They still miss it, but in the meantime, they are thankful for the library’s “Story Walk” along the fence next to John O. Arnn Elementary School, which provides them the opportunity to read a book outside and get a little exercise at the same time.

“It’s good because they put the pictures up there because the library is closed,” said Camden, 6, referring to weather-protected pages from the book “Corduroy” by Don Freeman securely attached to the fence.

Jim Lacombe, supervisory librarian for the Camp Zama and SHFA libraries, said the installation of the book is an initiative to give families and children something to do during this difficult time when many are stuck at home.

“It’s right there along the fence line where everybody driving by can see it,” Lacombe said. “We wanted a high-visibility location.”

The pages are about 15 feet apart, giving people ample room for social distancing, Lacombe said.

Danielle Carmona, Camden and Kaia’s mother, said she and her children love the book, about a stuffed bear for sale in a department store who is missing a button on his overalls.

“I had totally forgotten about that book,” Carmona said. “I used to read that as a kid, so when I saw it, I got excited. I said, ‘Oh, I have to read this.’”

Camden and Kaia, 4, said they both enjoyed the book and its happy ending.

“It’s beautiful,” Camden said, “and my mom’s voice is beautiful [reading it].”

The family lives near the school, so the first time they read it, the children got on their scooters and rode over to see the book, Carmona said, adding exercise to the visit.

Lacombe said exercise is part of the plan when it comes to the Story Walk. Although the walk itself is only about 225 feet long, the housing area is small enough so most visitors would walk, bike or use scooters to get there.

The Story Walk is part of a Camp Zama Family and Morale, Welfare and Recreation initiative called the Community Immunity Team, which aims to provide the community with as many activities as possible, and most of the team’s projects include exercise.
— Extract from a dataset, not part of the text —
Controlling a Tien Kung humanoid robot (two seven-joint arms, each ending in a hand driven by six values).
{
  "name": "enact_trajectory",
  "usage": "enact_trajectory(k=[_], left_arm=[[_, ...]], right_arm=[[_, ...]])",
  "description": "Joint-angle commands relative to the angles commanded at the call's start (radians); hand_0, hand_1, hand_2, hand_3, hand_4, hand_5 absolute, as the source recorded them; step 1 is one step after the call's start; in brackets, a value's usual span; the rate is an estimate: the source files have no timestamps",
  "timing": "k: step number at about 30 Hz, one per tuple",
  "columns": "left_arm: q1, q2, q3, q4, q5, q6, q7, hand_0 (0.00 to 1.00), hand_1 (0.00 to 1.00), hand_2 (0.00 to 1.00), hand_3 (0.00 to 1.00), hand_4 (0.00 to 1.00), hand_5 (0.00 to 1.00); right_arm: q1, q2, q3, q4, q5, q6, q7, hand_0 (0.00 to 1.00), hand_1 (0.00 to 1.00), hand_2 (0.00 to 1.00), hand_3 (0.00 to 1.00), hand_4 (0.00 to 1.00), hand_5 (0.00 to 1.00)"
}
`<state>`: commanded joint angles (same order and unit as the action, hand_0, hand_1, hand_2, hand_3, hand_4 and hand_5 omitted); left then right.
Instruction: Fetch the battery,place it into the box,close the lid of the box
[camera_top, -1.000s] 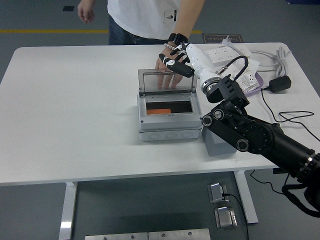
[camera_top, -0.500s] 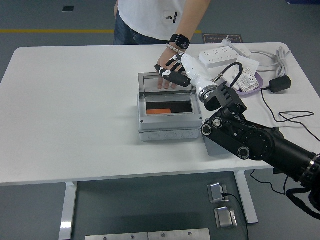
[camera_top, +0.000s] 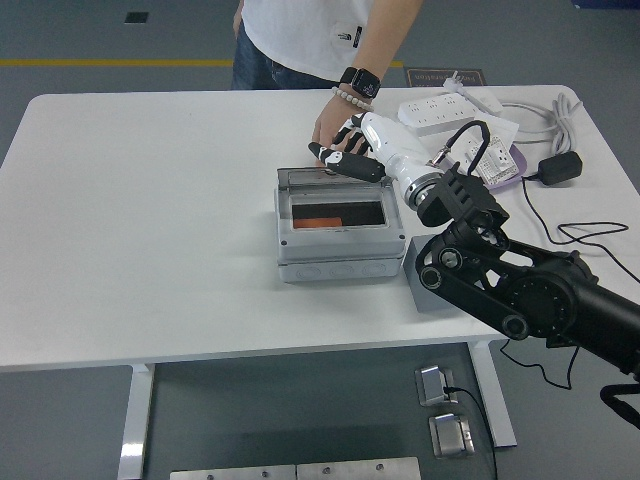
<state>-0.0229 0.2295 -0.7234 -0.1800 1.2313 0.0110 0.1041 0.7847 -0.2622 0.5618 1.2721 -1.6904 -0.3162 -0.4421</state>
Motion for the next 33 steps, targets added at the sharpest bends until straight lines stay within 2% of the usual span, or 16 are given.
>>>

Lacombe said he hopes to put up more books along the Story Walk, but is not sure yet which book he will put up next.

Kaia said she would like Lacombe to consider putting up a book about a princess next, namely about Cinderella, her favorite. If that’s not possible, books about Peppa Pig are good too, she said.

In addition to the Story Walk, Lacombe said library lovers should also be aware that the Community Immunity Team has organized a livestreamed Story Time on the Camp Zama MWR Facebook page at 11 a.m. each Friday.

The Army Library Program also has a host of resources available online at mwrlibrary.armybiznet.com , Lacombe said. Resources include databases, recorded books, digital books, magazines, Mango Language (including Japanese) and much more.

For those who have registered for online resources but forgotten their personal identification number, they can retrieve it using the email they used to register at http://mwrlibrary.armybiznet.com/screens/resources.html , Lacombe said.

Those who have not registered before can send their information directly to the Army Library Program via usarmy.mwr.library@mail.mil, Lacombe said.

To keep up with Camp Zama MWR initiatives, visit their Facebook page by searching “Camp Zama MWR.”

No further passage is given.